Every line from the beginning of the data through the line containing "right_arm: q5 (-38" should be reproduced exactly, and no further lines should be output.

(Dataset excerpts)
────────────────

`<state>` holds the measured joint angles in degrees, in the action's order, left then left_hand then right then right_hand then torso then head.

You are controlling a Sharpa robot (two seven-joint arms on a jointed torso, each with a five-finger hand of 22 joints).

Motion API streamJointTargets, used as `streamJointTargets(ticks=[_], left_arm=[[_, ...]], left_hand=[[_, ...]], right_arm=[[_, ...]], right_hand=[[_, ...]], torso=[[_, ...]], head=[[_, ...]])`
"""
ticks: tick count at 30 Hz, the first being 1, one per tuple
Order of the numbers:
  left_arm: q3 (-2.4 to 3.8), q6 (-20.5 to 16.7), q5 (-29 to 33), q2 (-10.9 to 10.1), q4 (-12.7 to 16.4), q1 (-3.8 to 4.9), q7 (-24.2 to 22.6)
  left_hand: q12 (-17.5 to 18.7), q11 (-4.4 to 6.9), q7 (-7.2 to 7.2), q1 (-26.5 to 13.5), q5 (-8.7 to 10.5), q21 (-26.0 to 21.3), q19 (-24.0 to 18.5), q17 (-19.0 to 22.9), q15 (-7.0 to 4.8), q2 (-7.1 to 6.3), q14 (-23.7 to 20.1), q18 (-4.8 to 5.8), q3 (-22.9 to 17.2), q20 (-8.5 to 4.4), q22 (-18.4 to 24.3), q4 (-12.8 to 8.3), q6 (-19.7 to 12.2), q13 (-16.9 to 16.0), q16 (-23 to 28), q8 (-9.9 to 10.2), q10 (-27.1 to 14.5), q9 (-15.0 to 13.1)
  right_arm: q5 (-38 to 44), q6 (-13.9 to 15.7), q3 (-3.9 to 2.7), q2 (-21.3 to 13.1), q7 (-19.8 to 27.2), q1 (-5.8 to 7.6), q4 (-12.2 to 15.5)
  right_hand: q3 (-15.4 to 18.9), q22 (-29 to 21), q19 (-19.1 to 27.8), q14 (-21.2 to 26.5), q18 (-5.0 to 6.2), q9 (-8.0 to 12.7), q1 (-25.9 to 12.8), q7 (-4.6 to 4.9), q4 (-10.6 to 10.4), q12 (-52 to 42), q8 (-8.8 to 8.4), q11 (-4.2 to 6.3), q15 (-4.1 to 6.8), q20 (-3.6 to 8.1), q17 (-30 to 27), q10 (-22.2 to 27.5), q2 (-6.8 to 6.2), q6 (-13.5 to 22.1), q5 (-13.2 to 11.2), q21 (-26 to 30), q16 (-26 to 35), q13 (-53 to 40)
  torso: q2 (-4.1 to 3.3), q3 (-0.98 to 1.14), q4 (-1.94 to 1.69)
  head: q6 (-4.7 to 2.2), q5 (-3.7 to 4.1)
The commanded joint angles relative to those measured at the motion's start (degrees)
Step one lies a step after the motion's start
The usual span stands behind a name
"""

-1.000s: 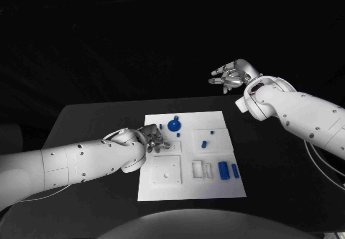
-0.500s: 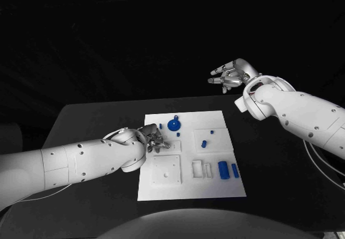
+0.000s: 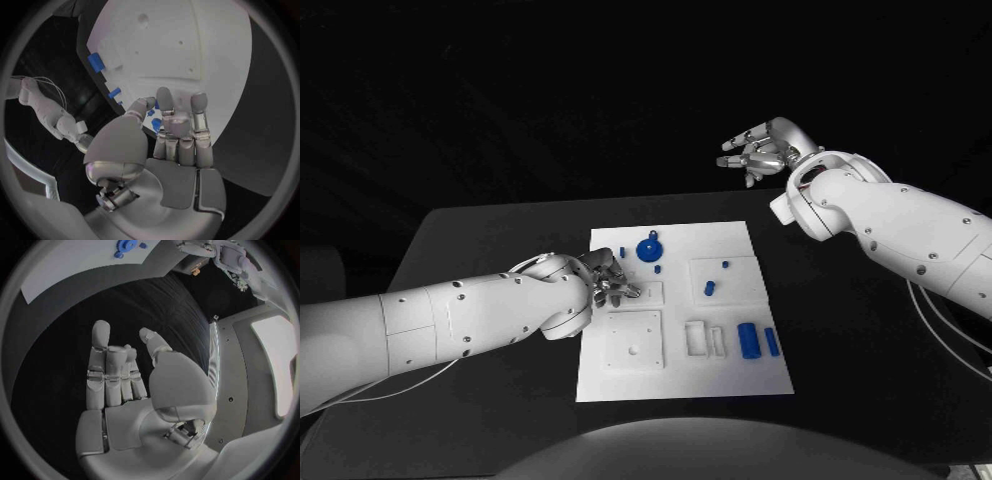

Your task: Assemble the parts on the task board

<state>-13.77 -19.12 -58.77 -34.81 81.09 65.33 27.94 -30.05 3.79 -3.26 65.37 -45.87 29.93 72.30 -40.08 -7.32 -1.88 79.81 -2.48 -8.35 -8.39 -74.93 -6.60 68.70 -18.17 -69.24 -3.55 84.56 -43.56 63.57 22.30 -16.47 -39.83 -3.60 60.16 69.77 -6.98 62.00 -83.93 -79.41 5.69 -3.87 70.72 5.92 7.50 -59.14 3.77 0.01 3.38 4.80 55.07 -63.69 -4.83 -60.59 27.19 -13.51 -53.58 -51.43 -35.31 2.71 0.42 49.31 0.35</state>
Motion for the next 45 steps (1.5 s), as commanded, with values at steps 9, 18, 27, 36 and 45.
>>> streamJointTargets(ticks=[9, 18, 27, 36, 45], left_arm=[[0.01, 3.3, 7.9, 0.4, -0.8, 2.46, 0.9], [0.15, 5.0, 11.3, 1.4, -2.1, 5.09, 1.0], [0.09, 9.2, 15.5, 2.6, -3.9, 6.93, 2.4], [0.01, 7.7, 19.0, 3.7, -4.7, 7.18, 2.8], [-0.04, 3.5, 19.4, 4.4, -4.2, 7.17, 2.4]], left_hand=[[-0.4, 0.83, 4.39, 1.0, 0.96, -0.4, 0.4, -0.4, -0.3, 0.47, 0.0, 0.6, -3.2, -0.02, -1.0, -3.7, 6.2, -0.2, -0.7, -0.2, 2.3, -0.1], [-0.4, 0.82, 4.37, 1.0, 1.29, -0.4, 0.4, -0.6, -0.28, 0.77, -0.1, 0.59, -3.3, 0.0, -1.0, -3.8, 6.2, -0.2, -0.8, -0.2, 2.3, 0.0], [-1.6, 0.77, 4.75, 0.4, 2.56, -0.4, 0.2, -2.3, -0.17, 1.33, 0.1, 0.72, -3.0, 0.18, -1.1, -3.8, 7.5, -0.9, -1.9, -0.3, 2.3, -1.2], [-4.2, 1.07, 5.34, -0.6, 2.35, 0.7, 0.4, -6.3, -0.3, 1.47, 0.9, 0.57, -3.9, 0.22, -1.1, -4.1, 9.1, -1.8, -4.6, -0.3, 2.3, -4.2], [-5.8, 1.3, 5.65, -1.4, 1.18, 1.8, 0.3, -8.7, -0.4, 1.13, 1.4, 0.4, -4.8, 0.23, -1.1, -4.6, 9.9, -2.4, -6.3, -0.4, 2.2, -6.0]], right_arm=[[0.1, -0.9, -0.03, 0.4, 0.1, -0.09, -0.3], [0.0, -1.1, -0.03, 0.7, 0.1, -0.22, -0.8], [0.0, -1.5, -0.03, 0.8, -0.1, -0.25, -1.2], [0.0, -1.7, -0.03, 0.9, -0.3, -0.26, -1.7], [-0.2, -1.7, -0.03, 0.9, -0.3, -0.26, -1.9]], right_hand=[[0.0, -0.1, -2.0, 0.0, 0.47, 0.0, -0.5, 0.01, -0.2, 0.1, -0.18, -0.1, 0.31, 0.03, -0.1, 0.4, -0.25, -0.4, 0.2, 0.1, 0.2, 0.1], [0.0, -0.1, -2.0, 0.0, 0.47, 0.0, -0.5, 0.01, -0.2, 0.1, -0.18, -0.1, 0.31, 0.03, -0.1, 0.4, -0.25, -0.4, 0.2, 0.1, 0.2, 0.1], [0.0, -0.1, -2.0, 0.0, 0.47, 0.0, -0.5, 0.01, -0.2, 0.1, -0.18, -0.1, 0.31, 0.03, -0.1, 0.4, -0.25, -0.4, 0.2, 0.1, 0.2, 0.1], [-0.4, -0.2, -2.0, 0.1, 0.46, 0.0, -0.6, 0.01, -0.2, 0.1, -0.19, -0.1, 0.31, 0.03, -0.1, 0.4, -0.37, -0.4, 0.7, 0.1, 0.2, 0.1], [-0.5, -0.2, -1.9, 0.1, 0.45, 0.0, -0.9, 0.01, -0.3, 0.1, -0.2, -0.08, 0.32, 0.04, -0.1, 0.4, -0.42, -0.4, 1.5, 0.1, 0.2, 0.1]], torso=[[-0.03, 0.01, 0.03], [-0.04, 0.04, 0.0], [0.02, 0.07, -0.08], [-0.01, 0.02, -0.12], [-0.02, -0.02, -0.13]], head=[[-0.09, -0.13], [-0.13, -0.2], [0.14, -0.17], [0.35, -0.28], [0.69, -0.23]])
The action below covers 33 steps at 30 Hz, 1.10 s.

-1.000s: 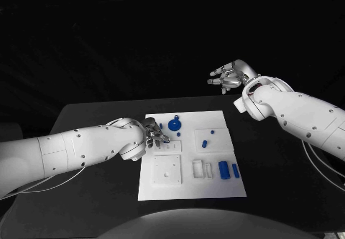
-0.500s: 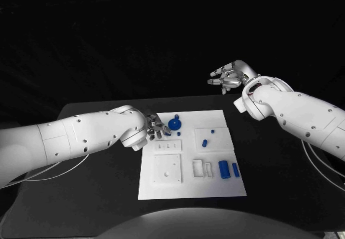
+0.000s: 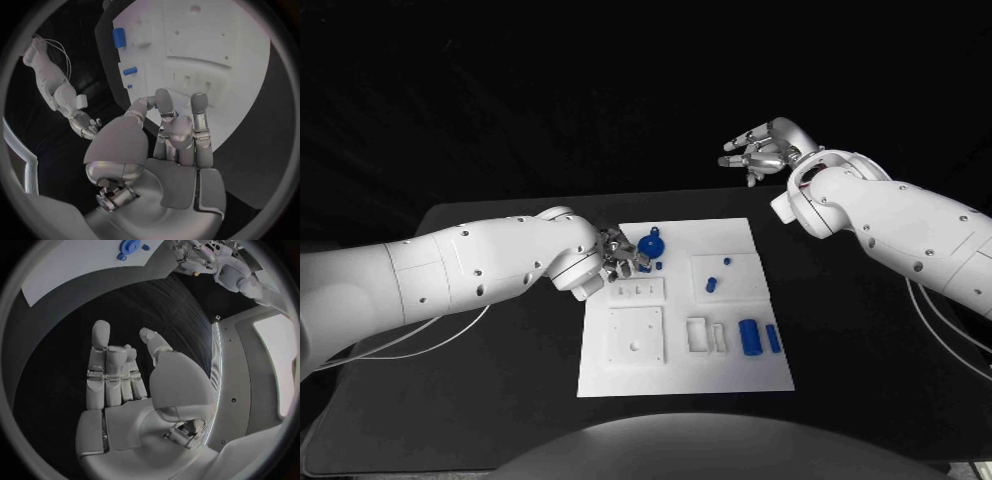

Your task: Assemble the parts on the task board

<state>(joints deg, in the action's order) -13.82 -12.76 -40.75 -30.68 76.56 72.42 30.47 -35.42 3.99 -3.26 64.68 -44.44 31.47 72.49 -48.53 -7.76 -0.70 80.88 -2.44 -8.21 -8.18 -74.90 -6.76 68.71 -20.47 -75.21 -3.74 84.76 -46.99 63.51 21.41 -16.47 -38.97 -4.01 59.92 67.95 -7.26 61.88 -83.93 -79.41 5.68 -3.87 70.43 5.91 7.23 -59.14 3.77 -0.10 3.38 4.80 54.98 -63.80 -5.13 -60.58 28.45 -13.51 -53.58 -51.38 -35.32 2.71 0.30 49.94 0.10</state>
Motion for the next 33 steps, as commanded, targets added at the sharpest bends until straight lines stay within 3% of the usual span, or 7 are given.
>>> streamJointTargets(ticks=[1, 15, 33], left_arm=[[0.0, -3.3, 1.1, 0.3, 0.4, 0.07, -0.1], [-0.04, -4.7, 0.1, 0.8, 0.2, -0.71, 0.3], [-0.04, -0.9, 0.2, 0.6, -0.5, -2.03, 1.4]], left_hand=[[-0.5, 1.11, 5.66, -0.7, -0.35, 0.3, 0.1, -0.4, 0.03, -0.08, 0.4, 0.34, -5.0, 0.03, -1.2, -4.5, 9.9, -0.1, -0.4, -0.2, 2.0, -2.6], [-1.4, 1.18, 5.79, -1.2, -0.79, 1.2, -0.2, -1.6, 0.15, -0.05, 0.6, 0.05, -5.8, 0.33, -1.2, -5.0, 10.4, -0.3, -1.4, -0.3, 2.0, -3.3], [-2.2, 1.19, 5.88, -2.8, -1.0, 2.1, -0.8, -2.4, 0.4, 0.33, 0.7, -0.22, -7.3, 0.72, -1.1, -6.5, 10.7, -0.1, -2.3, -0.3, 2.0, -4.8]], right_arm=[[-0.2, -0.8, -0.04, 0.0, 0.1, -0.02, 0.0], [-0.2, -0.8, -0.04, 0.1, 0.0, -0.02, -0.2], [-0.3, -0.8, -0.04, 0.2, -0.1, -0.02, -0.5]], right_hand=[[-0.3, -0.1, -1.9, 0.1, 0.46, 0.0, -0.6, 0.02, -0.1, 0.1, -0.2, 0.02, 0.32, 0.05, 0.0, 0.5, -0.11, -0.4, 0.4, 0.1, 0.2, 0.0], [-0.4, -0.1, -2.0, 0.1, 0.45, 0.0, -0.7, 0.01, -0.2, 0.1, -0.19, 0.03, 0.33, 0.06, 0.0, 0.5, -0.23, -0.4, 0.8, 0.1, 0.2, 0.0], [-0.5, -0.1, -2.0, 0.1, 0.44, 0.0, -0.7, 0.01, -0.3, 0.1, -0.2, 0.04, 0.34, 0.06, 0.0, 0.5, -0.32, -0.4, 1.2, 0.0, 0.2, 0.1]], torso=[[0.0, -0.02, 0.0], [-0.04, -0.01, -0.03], [-0.03, 0.0, -0.06]], head=[[0.06, -0.02], [0.06, -0.07], [0.06, -0.3]])
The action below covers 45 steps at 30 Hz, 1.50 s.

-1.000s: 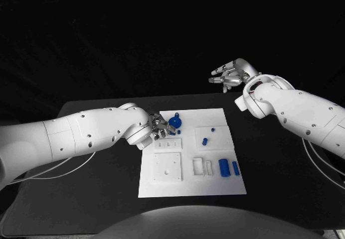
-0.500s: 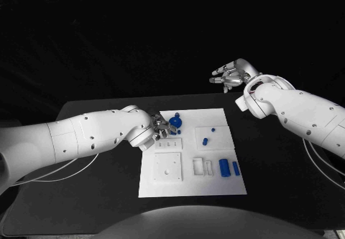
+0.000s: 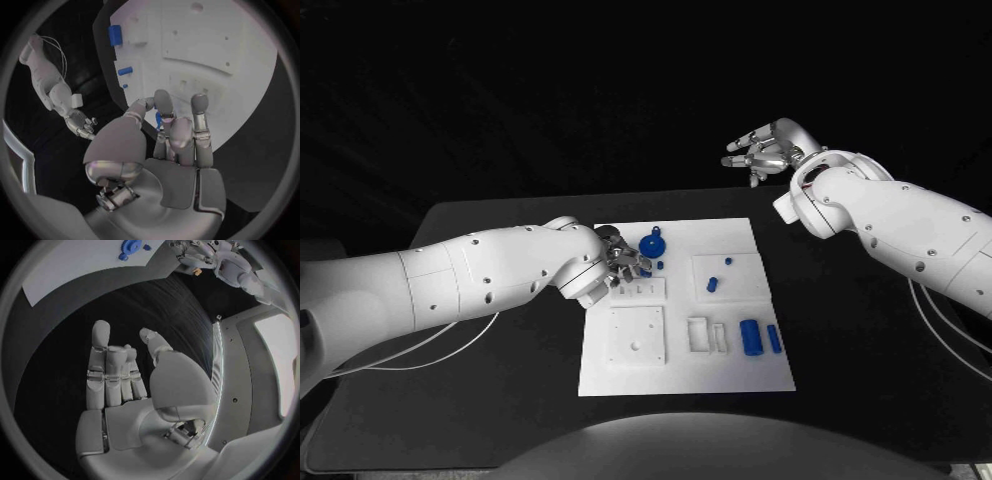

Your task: Assemble the parts on the task board

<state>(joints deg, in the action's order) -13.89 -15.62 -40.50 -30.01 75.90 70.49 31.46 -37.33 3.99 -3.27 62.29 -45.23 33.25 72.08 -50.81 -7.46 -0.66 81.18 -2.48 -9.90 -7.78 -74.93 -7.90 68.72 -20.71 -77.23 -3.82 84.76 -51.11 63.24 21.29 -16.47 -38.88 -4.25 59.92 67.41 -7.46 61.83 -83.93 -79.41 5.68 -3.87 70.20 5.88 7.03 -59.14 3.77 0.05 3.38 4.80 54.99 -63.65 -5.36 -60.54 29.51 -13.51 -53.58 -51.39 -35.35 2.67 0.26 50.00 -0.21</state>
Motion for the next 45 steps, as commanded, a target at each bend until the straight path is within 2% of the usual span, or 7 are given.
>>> streamJointTargets(ticks=[1, 3, 4, 5, 6, 9, 45], left_arm=[[0.03, 2.1, -0.2, -0.1, 0.2, -0.14, 0.4], [0.03, 2.4, -0.8, -0.2, 0.4, -0.21, 0.4], [0.03, 2.5, -1.2, -0.2, 0.4, -0.23, 0.4], [0.03, 2.7, -1.6, -0.3, 0.6, -0.27, 0.4], [0.03, 2.8, -2.3, -0.4, 0.7, -0.31, 0.5], [0.03, 3.0, -4.2, -0.7, 1.0, -0.46, 0.5], [0.04, 4.3, -10.1, -1.1, 1.0, -2.2, 0.7]], left_hand=[[-0.3, 1.21, 5.91, -0.4, -0.24, 0.3, -0.4, -0.1, 0.09, 0.29, 0.4, -0.19, -5.7, 0.31, -1.1, -5.4, 10.7, 0.2, -0.3, -0.2, 2.0, -0.7], [-0.5, 1.18, 5.9, -0.8, 0.04, 0.4, -0.4, -0.2, 0.1, 0.11, 0.4, -0.27, -6.6, 0.36, -1.1, -5.7, 10.7, 0.2, -0.4, -0.3, 2.0, -0.8], [-0.5, 1.21, 5.91, -0.8, 1.22, 0.5, -0.4, -0.2, 0.1, 0.11, 0.4, -0.29, -7.2, 0.37, -1.1, -5.9, 10.7, 0.3, -0.4, -0.2, 2.0, -0.9], [-0.5, 1.12, 5.85, -1.4, 4.97, 0.5, -0.5, -0.3, 0.15, -0.73, 0.4, -0.34, -10.7, 0.43, -1.1, -6.1, 10.6, 0.4, -0.5, -0.2, 2.0, -0.8], [-0.6, 1.19, 5.87, -1.8, 5.19, 0.6, -0.4, -0.3, 0.11, -1.21, 0.5, -0.39, -11.7, 0.47, -1.1, -6.0, 10.6, 0.3, -0.6, -0.2, 2.0, -0.8], [-0.8, 1.22, 5.91, -1.8, 5.13, 0.8, -0.5, -0.3, 0.16, -2.09, 0.5, -0.52, -13.5, 0.52, -1.1, -4.9, 10.8, 0.5, -0.6, -0.3, 2.0, -1.5], [-1.0, 1.22, 5.94, -1.5, 5.0, 1.0, -0.5, -0.1, 0.18, -2.49, 0.5, -0.67, -13.9, 0.64, -1.0, -4.4, 10.9, 0.9, -0.6, -0.3, 2.0, -1.7]], right_arm=[[0.0, -0.7, -0.04, 0.1, 0.1, -0.01, 0.0], [0.0, -0.7, -0.04, 0.1, 0.1, -0.01, 0.0], [0.0, -0.7, -0.04, 0.1, 0.1, -0.01, 0.0], [0.0, -0.7, -0.04, 0.1, 0.1, -0.01, 0.0], [0.0, -0.7, -0.04, 0.1, 0.1, -0.01, 0.0], [0.0, -0.7, -0.04, 0.0, 0.1, -0.01, 0.0], [0.0, -0.7, -0.04, 0.0, 0.0, -0.01, 0.0]], right_hand=[[-0.3, 0.0, -2.0, 0.1, 0.44, 0.0, -0.4, 0.05, -0.1, 0.1, -0.2, -0.11, 0.34, 0.07, 0.0, 0.4, -0.09, -0.4, 0.1, 0.0, 0.2, 0.1], [-0.3, 0.0, -2.0, 0.1, 0.44, 0.0, -0.4, 0.05, -0.1, 0.1, -0.2, -0.11, 0.34, 0.07, 0.0, 0.4, -0.09, -0.4, 0.1, 0.0, 0.2, 0.1], [-0.3, 0.0, -2.0, 0.1, 0.44, 0.0, -0.4, 0.05, -0.1, 0.1, -0.2, -0.11, 0.34, 0.07, 0.0, 0.4, -0.09, -0.4, 0.1, 0.0, 0.2, 0.1], [-0.3, 0.0, -2.0, 0.1, 0.44, 0.0, -0.4, 0.05, -0.1, 0.1, -0.2, -0.11, 0.34, 0.07, 0.0, 0.4, -0.09, -0.4, 0.1, 0.0, 0.2, 0.1], [-0.3, 0.0, -2.0, 0.1, 0.44, 0.0, -0.4, 0.05, -0.1, 0.1, -0.2, -0.11, 0.34, 0.07, 0.0, 0.4, -0.09, -0.4, 0.1, 0.0, 0.2, 0.1], [-0.3, 0.0, -2.0, 0.1, 0.44, 0.0, -0.4, 0.05, -0.1, 0.1, -0.2, -0.11, 0.34, 0.07, 0.0, 0.4, -0.09, -0.4, 0.1, 0.0, 0.2, 0.1], [-0.3, -0.1, -2.0, 0.0, 0.44, 0.0, -0.4, 0.03, -0.2, 0.1, -0.19, -0.1, 0.35, 0.07, 0.1, 0.4, -0.11, -0.5, 0.2, 0.0, 0.1, 0.0]], torso=[[0.0, 0.03, -0.01], [-0.01, 0.01, 0.01], [-0.01, 0.01, 0.03], [0.0, 0.01, 0.04], [-0.01, 0.01, 0.04], [0.0, 0.03, 0.01], [-0.02, 0.04, 0.08]], head=[[0.0, 0.02], [0.0, 0.05], [0.0, 0.03], [0.0, 0.01], [0.0, -0.03], [0.0, 0.01], [0.0, -0.22]])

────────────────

Solution to the exercise:
`<state>` holds the measured joint angles in degrees, in the action's order, left then left_hand then right then right_hand then torso then head.

You are controlling a Sharpa robot (two seven-joint arms on a jointed torso, each with a five-finger hand of 22 joints).

Motion API streamJointTargets, used as `streamJointTargets(ticks=[_], left_arm=[[_, ...]], left_hand=[[_, ...]], right_arm=[[_, ...]], right_hand=[[_, ...]], torso=[[_, ...]], head=[[_, ...]])`
"""
ticks: tick count at 30 Hz, the first being 1, one per tuple
Order of the numbers:
  left_arm: q3 (-2.4 to 3.8), q6 (-20.5 to 16.7), q5 (-29 to 33), q2 (-10.9 to 10.1), q4 (-12.7 to 16.4), q1 (-3.8 to 4.9), q7 (-24.2 to 22.6)
  left_hand: q12 (-17.5 to 18.7), q11 (-4.4 to 6.9), q7 (-7.2 to 7.2), q1 (-26.5 to 13.5), q5 (-8.7 to 10.5), q21 (-26.0 to 21.3), q19 (-24.0 to 18.5), q17 (-19.0 to 22.9), q15 (-7.0 to 4.8), q2 (-7.1 to 6.3), q14 (-23.7 to 20.1), q18 (-4.8 to 5.8), q3 (-22.9 to 17.2), q20 (-8.5 to 4.4), q22 (-18.4 to 24.3), q4 (-12.8 to 8.3), q6 (-19.7 to 12.2), q13 (-16.9 to 16.0), q16 (-23 to 28), q8 (-9.9 to 10.2), q10 (-27.1 to 14.5), q9 (-15.0 to 13.1)
  right_arm: q5 (-38 to 44), q6 (-13.9 to 15.7), q3 (-3.9 to 2.7), q2 (-21.3 to 13.1), q7 (-19.8 to 27.2), q1 (-5.8 to 7.6), q4 (-12.2 to 15.5)

There is no more to this exercise.